Link: Reaching Peak Meeting Efficiency

‘Whiteboards are a tool used by a certain type of person to “take over” a meeting. Simply going to the board and picking up a pen changes the whole dynamic of meeting ownership, agenda, control and creates a power-dynamic that is pretty hostile to collaboration. The worst part of whiteboards is that some people just don’t have the ego or personality to go to a whiteboard so they will never contribute that way. The real problem is that whatever gets written on a whiteboard can have more weight than what is said by others or than it deserves simply because it was “written”. I’ve seen whole product positioning statements upended because someone stood up at a whiteboard and rearranged the 3×3 and bullied everyone by controlling the board.’

A whole about corporate meetings in the rest of the article.
Original source: Reaching Peak Meeting Efficiency

Link: Jeff Bezos admits Amazon has ‘the weirdest meeting culture you will ever encounter’, Business Insider

In the letter, he explained that writing a brilliant, long memo requires the writer to understand the subject well.
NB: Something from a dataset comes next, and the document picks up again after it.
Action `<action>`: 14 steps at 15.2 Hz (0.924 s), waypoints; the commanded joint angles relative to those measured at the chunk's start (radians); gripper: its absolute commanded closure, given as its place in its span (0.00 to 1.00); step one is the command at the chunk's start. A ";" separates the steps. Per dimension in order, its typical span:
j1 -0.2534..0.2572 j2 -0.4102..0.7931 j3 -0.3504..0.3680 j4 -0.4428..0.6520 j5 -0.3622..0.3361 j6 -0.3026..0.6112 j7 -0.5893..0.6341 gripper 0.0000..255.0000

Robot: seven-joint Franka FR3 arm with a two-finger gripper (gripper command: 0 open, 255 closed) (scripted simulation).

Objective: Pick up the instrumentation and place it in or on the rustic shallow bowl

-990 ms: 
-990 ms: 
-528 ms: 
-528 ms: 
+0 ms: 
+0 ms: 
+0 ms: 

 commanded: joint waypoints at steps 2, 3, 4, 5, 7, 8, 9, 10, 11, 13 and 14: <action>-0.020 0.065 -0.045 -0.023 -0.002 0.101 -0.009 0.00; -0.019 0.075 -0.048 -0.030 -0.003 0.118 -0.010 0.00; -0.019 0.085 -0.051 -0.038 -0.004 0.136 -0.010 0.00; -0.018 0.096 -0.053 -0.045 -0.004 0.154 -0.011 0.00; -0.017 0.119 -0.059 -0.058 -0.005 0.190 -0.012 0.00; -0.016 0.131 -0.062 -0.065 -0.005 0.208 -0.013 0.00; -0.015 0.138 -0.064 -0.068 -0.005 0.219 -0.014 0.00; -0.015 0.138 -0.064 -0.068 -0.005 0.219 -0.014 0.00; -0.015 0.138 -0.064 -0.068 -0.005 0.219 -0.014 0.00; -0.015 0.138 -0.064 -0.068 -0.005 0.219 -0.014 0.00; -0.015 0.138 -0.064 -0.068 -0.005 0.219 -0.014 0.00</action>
It also requires the writer to “improve results through the simple act of teaching scope.” By that he means doing a great job requires effort, not speed. “A great memo probably should take a week or more” to write, he said in the letter.

“We read [the memos] in the room. Just like high school kids, executives will bluff their way through the meeting as if they’ve read the memo. So you have to carve out time so everyone has actually read the memo – they are not just pretending,” he said.
Original source: Jeff Bezos admits Amazon has ‘the weirdest meeting culture you will ever encounter’, Business Insider

A real corporate meeting, avoiding triggering The Boss

This anecdote from a story on Sears struggles is spot on strategic thinking for most corporate meeting:

There, two mid-level employees were preparing a presentation for the CEO, Eddie Lampert, when their boss rushed in with some last-minute advice.

On a chart pad he wrote three words.

“He looks at the presenters and says, ‘Do not say these words to that guy,'” according to a former Sears executive who described the meeting to Business Insider. “That guy” meant Lampert, who would soon appear on a giant projector screen at the front of the room, beamed in live from a home office inside a $38 million Florida estate – 1,400 miles away from headquarters.

The pad with the three words was out of sight of Lampert’s video feed. One of the words on it was “consumer.”

The stakes were high. If any of those words were uttered in front of Lampert, the two presenters would “get shredded” by the CEO, whose frequent tirades had fostered a climate of fear among the company’s most senior managers, said another person – this one a former vice president.

These two and other executives say “consumer” can trigger Lampert. He wants employees to instead refer to shoppers as “members,” which is his term for customers who are enrolled in Sears’ Shop Your Way rewards program.

It was at that moment, as the executive attending the meeting watched fellow employees anxiously censor themselves in front of Lampert, that he realized he needed to flee the sinking 123-year-old company.

That perfectly captures how much energy you need to spend on seemingly ridiculous details to be successful in corporate environments, not only in caustic ones, but pretty functional ones as well. I love chronically this type of tacit corporate knowledge.

The rest of the article is great background on how older companies are struggling to modernize with plenty of anonymized sources telling gritty, but helpful stories.

Think big, but have small, short, and focused meetings

Have 15 minutes be the default. Sure, sounds interesting.

See also Rumsfeld’s meeting rules which opens with a more management take on what meetings are for:

If you think about it, a meeting’s function is to pool an organization’s collective wisdom and knowledge in one room, making it easier for a manager to learn what his team knows that he doesn’t, and to provide guidance to all of those involved in one place at one time.